• **REQUIRED WORK**:
The data below holds a line containing "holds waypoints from" and a line containing "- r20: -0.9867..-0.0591"; please quote exactly those two lines and every line between them, and nothing else.

::::::::

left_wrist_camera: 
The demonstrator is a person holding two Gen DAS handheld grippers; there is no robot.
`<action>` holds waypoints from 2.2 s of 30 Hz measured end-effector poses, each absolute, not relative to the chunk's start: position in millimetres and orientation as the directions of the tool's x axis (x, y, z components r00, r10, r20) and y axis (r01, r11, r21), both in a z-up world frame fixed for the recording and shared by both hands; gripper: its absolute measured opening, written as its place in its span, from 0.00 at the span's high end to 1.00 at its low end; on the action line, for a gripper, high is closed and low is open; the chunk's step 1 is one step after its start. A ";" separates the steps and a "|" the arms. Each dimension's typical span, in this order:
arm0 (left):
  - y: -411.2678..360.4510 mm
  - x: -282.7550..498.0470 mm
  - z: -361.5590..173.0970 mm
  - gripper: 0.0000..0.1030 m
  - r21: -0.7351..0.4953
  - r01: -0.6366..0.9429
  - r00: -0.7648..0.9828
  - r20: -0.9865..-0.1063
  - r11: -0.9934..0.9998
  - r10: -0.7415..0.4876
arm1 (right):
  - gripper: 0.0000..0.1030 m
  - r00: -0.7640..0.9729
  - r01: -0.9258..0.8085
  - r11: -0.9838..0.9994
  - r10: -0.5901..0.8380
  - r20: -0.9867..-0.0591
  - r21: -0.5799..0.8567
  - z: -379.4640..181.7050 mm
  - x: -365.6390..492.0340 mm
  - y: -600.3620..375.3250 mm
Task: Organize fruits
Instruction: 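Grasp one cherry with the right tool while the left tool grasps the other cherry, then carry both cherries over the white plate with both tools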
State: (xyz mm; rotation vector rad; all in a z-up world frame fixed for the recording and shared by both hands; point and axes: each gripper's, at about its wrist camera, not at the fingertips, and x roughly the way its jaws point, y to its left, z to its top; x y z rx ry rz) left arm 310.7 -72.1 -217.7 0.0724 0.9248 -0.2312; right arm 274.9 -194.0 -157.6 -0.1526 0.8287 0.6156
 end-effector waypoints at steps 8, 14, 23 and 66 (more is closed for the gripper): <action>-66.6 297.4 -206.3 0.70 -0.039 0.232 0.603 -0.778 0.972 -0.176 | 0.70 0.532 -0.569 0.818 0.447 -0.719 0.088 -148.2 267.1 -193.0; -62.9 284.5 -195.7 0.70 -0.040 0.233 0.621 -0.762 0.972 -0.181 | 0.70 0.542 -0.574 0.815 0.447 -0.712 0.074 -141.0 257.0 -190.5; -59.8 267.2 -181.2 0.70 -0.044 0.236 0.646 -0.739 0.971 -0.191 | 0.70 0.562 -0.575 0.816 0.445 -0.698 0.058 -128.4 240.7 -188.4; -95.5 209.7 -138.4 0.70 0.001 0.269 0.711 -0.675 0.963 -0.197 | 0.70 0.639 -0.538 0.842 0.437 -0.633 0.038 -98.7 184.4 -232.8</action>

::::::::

• **RESPONSE FOR THIS EXERCISE**:
`<action>` holds waypoints from 2.2 s of 30 Hz measured end-effector poses, each absolute, not relative to the chunk's start: position in millimetres and orientation as the directions of the tool's x axis (x, y, z components r00, r10, r20) and y axis (r01, r11, r21), both in a z-up world frame fixed for the recording and shared by both hands; gripper: its absolute measured opening, written as its place in its span, from 0.00 at the span's high end to 1.00 at its low end; on the action line, for a gripper, high is closed and low is open; the chunk's step 1 is one step after its start. A ";" separates the steps and a "|" the arms. Each dimension's typical span, in this order:
arm0 (left):
  - y: -411.2678..360.4510 mm
  - x: -282.7550..498.0470 mm
  - z: -361.5590..173.0970 mm
  - gripper: 0.0000..0.1030 m
  - r21: -0.7351..0.4953
  - r01: -0.6366..0.9429
  - r00: -0.7648..0.9828
  - r20: -0.9865..-0.1063
  - r11: -0.9934..0.9998
  - r10: -0.7415..0.4876
arm1 (right):
  - gripper: 0.0000..0.1030 m
  - r00: -0.7640..0.9729
  - r01: -0.9258..0.8085
  - r11: -0.9838..0.9994
  - r10: -0.5901..0.8380
  - r20: -0.9867..-0.0591

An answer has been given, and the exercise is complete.